Developers have submitted fresh plans to turn an iconic hotel in Fife into flats after proposals earlier this year were withdrawn.
The 200-year-old Albert Hotel in North Queensferry has been closed since 2017, and owner Festival Inns is seeking permission to turn it into four self-contained flats.
A previous application by Edinburgh-based businessman Kenny Waugh attracted significant community opposition and was eventually withdrawn in May this year.
Councillors are being asked to consider the new application, which would create a two-bedroom flat and three flats with three bedrooms each.
Iconic Fife hotel predates Forth Bridge
The rear of the Category C-listed property, located on Main Street in the Fife town, enjoys spectacular views across the Forth Rail Bridge.
The property was built in 1824 and pre-dates the Forth Bridge, which was completed in 1890.

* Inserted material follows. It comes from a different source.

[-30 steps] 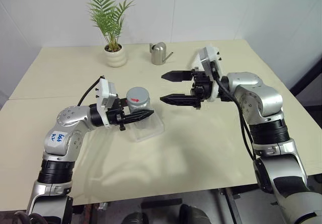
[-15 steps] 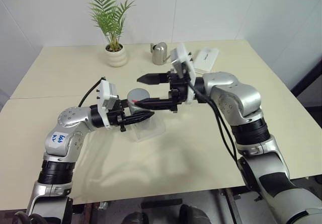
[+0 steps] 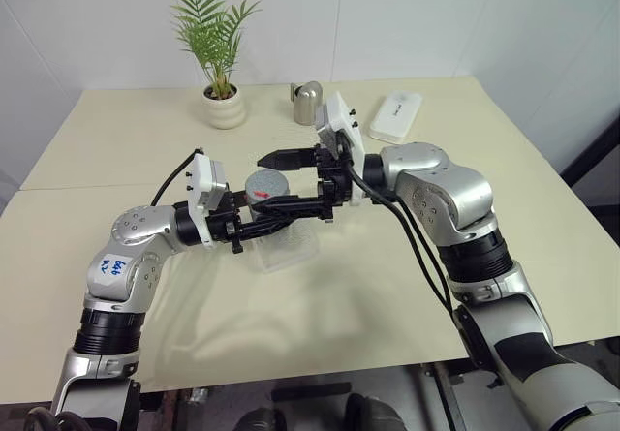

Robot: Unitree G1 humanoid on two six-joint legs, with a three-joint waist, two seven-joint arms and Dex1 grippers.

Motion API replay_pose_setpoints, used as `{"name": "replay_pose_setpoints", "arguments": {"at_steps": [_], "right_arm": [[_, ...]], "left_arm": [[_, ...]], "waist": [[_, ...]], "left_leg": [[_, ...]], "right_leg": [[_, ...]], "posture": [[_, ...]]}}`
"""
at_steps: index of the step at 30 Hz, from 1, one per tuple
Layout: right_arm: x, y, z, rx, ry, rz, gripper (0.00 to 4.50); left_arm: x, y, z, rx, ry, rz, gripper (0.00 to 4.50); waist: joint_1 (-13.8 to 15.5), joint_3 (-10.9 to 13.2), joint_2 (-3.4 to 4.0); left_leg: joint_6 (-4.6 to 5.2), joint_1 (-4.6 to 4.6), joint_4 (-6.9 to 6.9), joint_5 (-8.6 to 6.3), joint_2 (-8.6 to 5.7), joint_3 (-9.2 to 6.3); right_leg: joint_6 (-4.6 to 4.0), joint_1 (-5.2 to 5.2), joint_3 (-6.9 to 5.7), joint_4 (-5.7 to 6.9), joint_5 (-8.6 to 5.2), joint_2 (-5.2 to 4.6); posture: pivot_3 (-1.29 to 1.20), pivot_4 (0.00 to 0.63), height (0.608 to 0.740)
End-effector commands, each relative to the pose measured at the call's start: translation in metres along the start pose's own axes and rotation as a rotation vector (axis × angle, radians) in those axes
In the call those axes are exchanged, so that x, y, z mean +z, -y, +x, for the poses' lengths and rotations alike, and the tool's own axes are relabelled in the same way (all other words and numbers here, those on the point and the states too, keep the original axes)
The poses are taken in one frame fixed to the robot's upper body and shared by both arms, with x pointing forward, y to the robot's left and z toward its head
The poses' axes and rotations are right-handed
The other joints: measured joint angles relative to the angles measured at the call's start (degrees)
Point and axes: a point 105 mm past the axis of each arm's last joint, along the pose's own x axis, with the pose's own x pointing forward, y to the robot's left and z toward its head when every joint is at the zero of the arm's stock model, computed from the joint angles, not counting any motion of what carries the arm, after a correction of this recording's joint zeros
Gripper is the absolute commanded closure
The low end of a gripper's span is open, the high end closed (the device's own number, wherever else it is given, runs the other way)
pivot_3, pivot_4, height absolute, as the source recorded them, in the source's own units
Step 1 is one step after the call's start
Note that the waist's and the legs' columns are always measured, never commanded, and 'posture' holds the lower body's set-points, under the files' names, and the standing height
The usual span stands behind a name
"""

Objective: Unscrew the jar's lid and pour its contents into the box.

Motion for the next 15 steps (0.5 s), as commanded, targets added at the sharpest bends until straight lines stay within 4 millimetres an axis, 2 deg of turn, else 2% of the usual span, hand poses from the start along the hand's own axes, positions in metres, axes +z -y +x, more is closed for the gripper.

The building was originally called Mitchell’s Inn, named after the owner Robert Mitchell.
It was later renamed the Albert Hotel in honour of Queen Victoria and Prince Albert’s arrival in North Queensferry in 1842.
A supporting statement from planning consultants acting on behalf of Mr Waugh and Festival Inns says the new proposals have been submitted after consultation with Fife Council.
It also addresses a “disproportionately high” level of community opposition to the previous application, saying this was the result of a local campaign.
Level of community objection ‘surprising’
North Queensferry Community Council, as well as the Architectural Heritage Society of Scotland, both led objections to the previous proposals before they were withdrawn.
“The level of objection is surprising given the nature of residential development being proposed to replace the existing commercial leisure use and the limited opportunities for alternative, feasible or viable development to re-use the building,” the fresh application says.
It also explains that Festival Inns has considered the prospects of continuing to operate the building as a hotel.
Continued operation as a hotel ‘unviable’, owner insists
“In terms of viability, further evidence is now provided through historical trading accounts and records of the previous proprietors.
“It is proven beyond reproach that marketing conditions and operating losses demonstrate that the business is no longer viable,” the statement says.
It adds: “Given the level of refurbishment and financial investment required to allow it to compete with other local facilities, it has been resolved that a residential use would be the better option for restoration of the building.”
Building ‘cannot be considered to be a valuable community asset’
Locals have suggested they could acquire the building to operate as a community asset, potentially reopening it as a pub.
But the supporting statement says that “having due regard to the semi-derelict condition of the hotel” as well as its facilities and location it “cannot be considered to be a valuable community asset”.
A decision on the application is expected by January next year, with locals asked to submit comments online.